**What is being asked:**
Start at the line below containing "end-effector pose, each" and stop at the line containing "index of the". Repeat every line of that stretch exactly, and nothing outside it.

**Supplied information:**
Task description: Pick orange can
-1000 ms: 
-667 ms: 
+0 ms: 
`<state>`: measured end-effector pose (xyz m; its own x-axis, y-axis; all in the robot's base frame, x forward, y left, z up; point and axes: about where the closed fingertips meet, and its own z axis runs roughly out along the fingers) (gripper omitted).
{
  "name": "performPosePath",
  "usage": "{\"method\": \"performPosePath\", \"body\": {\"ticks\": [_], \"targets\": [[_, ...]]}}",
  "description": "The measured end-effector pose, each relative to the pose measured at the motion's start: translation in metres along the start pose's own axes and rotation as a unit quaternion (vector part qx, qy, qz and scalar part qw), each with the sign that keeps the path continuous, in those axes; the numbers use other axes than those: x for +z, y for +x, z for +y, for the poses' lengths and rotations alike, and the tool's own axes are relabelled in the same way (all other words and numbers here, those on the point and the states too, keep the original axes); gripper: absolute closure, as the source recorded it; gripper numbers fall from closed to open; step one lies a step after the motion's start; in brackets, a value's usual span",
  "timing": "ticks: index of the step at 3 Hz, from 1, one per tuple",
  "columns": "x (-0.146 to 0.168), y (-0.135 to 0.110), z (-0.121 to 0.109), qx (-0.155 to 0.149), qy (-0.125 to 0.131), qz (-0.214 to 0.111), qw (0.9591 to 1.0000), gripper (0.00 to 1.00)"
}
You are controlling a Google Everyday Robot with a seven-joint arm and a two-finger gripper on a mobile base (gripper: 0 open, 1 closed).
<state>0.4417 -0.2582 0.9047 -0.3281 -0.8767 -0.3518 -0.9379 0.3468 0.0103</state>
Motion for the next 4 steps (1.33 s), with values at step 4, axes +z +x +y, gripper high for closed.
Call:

**Output of the exercise:**
  "description": "The measured end-effector pose, each relative to the pose measured at the motion's start: translation in metres along the start pose's own axes and rotation as a unit quaternion (vector part qx, qy, qz and scalar part qw), each with the sign that keeps the path continuous, in those axes; the numbers use other axes than those: x for +z, y for +x, z for +y, for the poses' lengths and rotations alike, and the tool's own axes are relabelled in the same way (all other words and numbers here, those on the point and the states too, keep the original axes); gripper: absolute closure, as the source recorded it; gripper numbers fall from closed to open; step one lies a step after the motion's start; in brackets, a value's usual span",
  "timing": "ticks: index of the step at 3 Hz, from 1, one per tuple",

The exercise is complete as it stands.